“It’s hard to do things that are interesting and keep your hands clean”
Horror is a notoriously difficult genre to get right in any format, not least because we all have different triggers that give us the heebie-jeebies. So to take on Henry James’ novella The Turn of the Screw feels like a bit of a brave choice by the Almeida theatre but from the outset, there are mixed signals as to the approach that has been taken. Lindsay Posner has commissioned a new adaptation of the tale from Rebecca Lenkiewicz but this is also a co-production with the Hammer Theatre of Horror, setting the scene for some interesting creative tension.
But that never really materialises as the ambiguity that frames the entirety of James’ tale of a governess appointed to look after a pair of orphans but finds them haunted by spirits past has been dispensed with. There’s much to be played with in the uncertainty as to whether the ghosts of the children’s’ former governess and her lover are really haunting these two moppets or whether it is the fevered imagination of the new woman in post whipping up the drama but Lenkiewicz leaves no such room for any subtleties from the get-go.

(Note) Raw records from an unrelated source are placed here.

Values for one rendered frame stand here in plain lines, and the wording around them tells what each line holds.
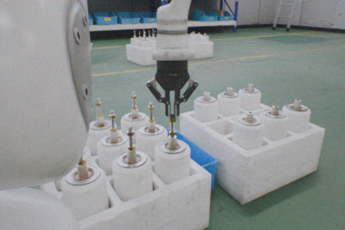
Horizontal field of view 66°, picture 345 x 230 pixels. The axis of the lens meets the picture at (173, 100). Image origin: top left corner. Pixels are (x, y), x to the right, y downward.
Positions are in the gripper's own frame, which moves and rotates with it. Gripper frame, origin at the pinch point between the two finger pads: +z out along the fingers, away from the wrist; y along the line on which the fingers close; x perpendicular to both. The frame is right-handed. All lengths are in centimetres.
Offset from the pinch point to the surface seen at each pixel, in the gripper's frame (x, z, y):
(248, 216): -0.7, 35.5, -23.2
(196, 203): 5.2, 25.0, -6.2
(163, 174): 3.8, 16.5, 2.6
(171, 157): 4.4, 10.9, 0.4
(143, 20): -468, 2, 30
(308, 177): -19, 35, -52
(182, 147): 0.9, 10.2, -2.6
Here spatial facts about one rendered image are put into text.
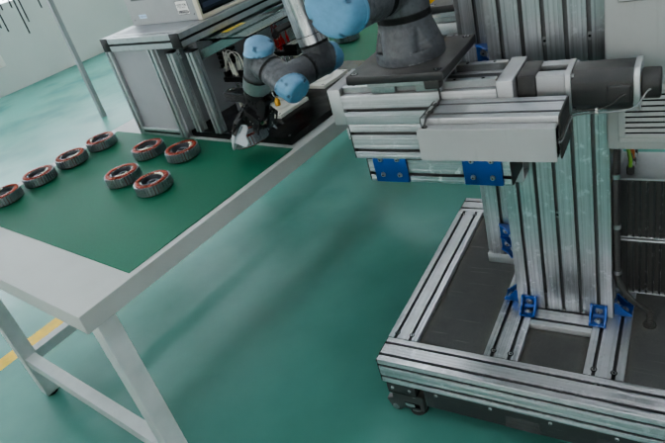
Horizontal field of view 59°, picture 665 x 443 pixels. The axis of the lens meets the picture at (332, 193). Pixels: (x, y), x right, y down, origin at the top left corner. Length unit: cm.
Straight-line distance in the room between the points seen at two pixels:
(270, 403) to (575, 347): 96
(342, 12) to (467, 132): 32
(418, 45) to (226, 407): 135
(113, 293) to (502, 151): 88
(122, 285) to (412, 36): 84
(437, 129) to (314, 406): 110
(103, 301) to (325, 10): 78
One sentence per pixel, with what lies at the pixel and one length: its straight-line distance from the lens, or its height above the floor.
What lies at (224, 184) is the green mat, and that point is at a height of 75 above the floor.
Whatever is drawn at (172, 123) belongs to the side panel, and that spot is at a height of 80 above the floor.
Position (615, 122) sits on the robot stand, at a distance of 138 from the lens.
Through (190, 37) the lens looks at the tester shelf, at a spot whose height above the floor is 109.
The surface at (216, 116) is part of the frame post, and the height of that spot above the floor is 83.
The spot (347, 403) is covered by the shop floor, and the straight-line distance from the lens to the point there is 193.
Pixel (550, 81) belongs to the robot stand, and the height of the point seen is 97.
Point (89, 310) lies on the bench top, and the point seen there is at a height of 75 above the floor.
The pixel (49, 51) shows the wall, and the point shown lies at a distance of 870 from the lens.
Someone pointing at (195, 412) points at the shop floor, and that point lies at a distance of 213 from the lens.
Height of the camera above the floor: 143
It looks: 28 degrees down
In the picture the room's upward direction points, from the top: 16 degrees counter-clockwise
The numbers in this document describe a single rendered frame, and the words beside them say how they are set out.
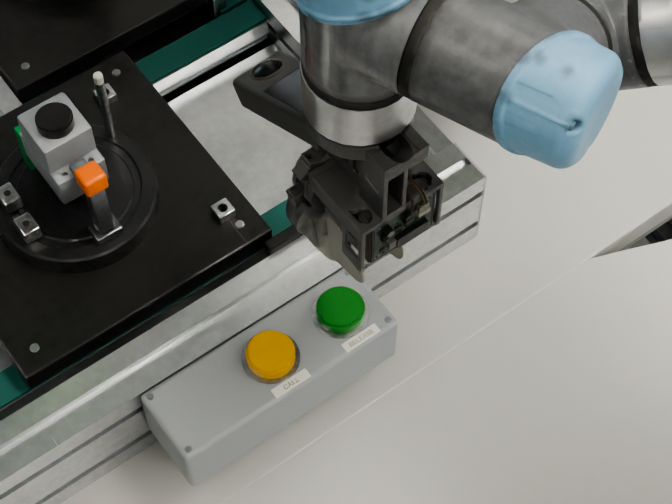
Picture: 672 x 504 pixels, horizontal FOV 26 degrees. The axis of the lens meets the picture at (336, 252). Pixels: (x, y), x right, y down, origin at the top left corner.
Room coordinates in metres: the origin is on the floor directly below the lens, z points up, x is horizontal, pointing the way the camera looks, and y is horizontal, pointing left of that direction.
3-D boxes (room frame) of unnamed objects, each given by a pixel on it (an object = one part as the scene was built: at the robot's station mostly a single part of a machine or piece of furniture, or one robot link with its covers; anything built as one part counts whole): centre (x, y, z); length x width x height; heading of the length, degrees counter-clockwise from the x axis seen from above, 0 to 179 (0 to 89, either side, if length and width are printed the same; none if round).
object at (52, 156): (0.68, 0.23, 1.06); 0.08 x 0.04 x 0.07; 36
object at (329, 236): (0.55, -0.01, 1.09); 0.06 x 0.03 x 0.09; 36
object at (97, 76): (0.73, 0.19, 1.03); 0.01 x 0.01 x 0.08
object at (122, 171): (0.68, 0.22, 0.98); 0.14 x 0.14 x 0.02
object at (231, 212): (0.66, 0.10, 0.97); 0.02 x 0.02 x 0.01; 36
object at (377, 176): (0.56, -0.02, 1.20); 0.09 x 0.08 x 0.12; 36
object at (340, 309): (0.57, 0.00, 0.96); 0.04 x 0.04 x 0.02
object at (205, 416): (0.53, 0.05, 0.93); 0.21 x 0.07 x 0.06; 126
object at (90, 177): (0.64, 0.20, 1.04); 0.04 x 0.02 x 0.08; 36
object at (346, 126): (0.57, -0.02, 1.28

Anna Madeley plays the new employee, initially with a reserved stillness which soon crumbles in meeting the children’s’ uncle who wants nothing to do with them. (He’s played by Orlando Wells who 10 years ago I would have totally got but a dodgy moustache sadly making him far from the ‘Alex from As If’ figure of my T4-watching student days). But this woman has no such qualms and it is soon apparent that she is brimming with an untapped sexuality. This point is rammed home repeatedly though and there is little Madeley can do but gamely ratchet up the hysteria, leaving us in no doubt as to who has a screw loose.
Peter McKintosh’s heavily gothic design makes full use of the Almeida’s revolve and there is excellent work from the stage management team in keeping up with the frequent and plentiful scene changes. But the short scenes and numerous transitions sucks much of the pace of the production, there’s a lot of waiting for the set to complete its turns which habitually dissipates the mood that has just been created. And one has to question Posner’s choice to insert an interval which is the same issue writ large, the cultivation of a truly mysterious atmosphere would benefit more from a relentless barrage of the unnerving.
Instead we get a succession of moments that make us jump: illusionist Scott Penrose’s visual ingenuity working with Gary Yershon’s sound design to keep several audience members on the edge of their seats in yelping fear. But there was little of the chilling, of the genuine scariness that ought to inhabit the telling of the tale. In terms of what gives me the shivers, the ominous tinkle of a music box was there but under-utilised and the image of the creepy Victorian girl ghost was somewhat undone by Emilia Jones’ performance as Flora (one of three girls alternating the role) who was all bright chirpiness.
As her brother Miles – 10 in the book – the 17 year old Laurence Belcher also fits a little oddly into the narrative, the burgeoning teenage sexuality he suggests would fit with Lenkiewicz’s sexualised take on the governess but the production is a little too coy from following this through to its natural conclusion. Only Gemma Jones’ housekeeper feels a natural fit in this world, a restrained presence who manages to maintain an air of mystery in a production that lacks a lot of restraint elsewhere.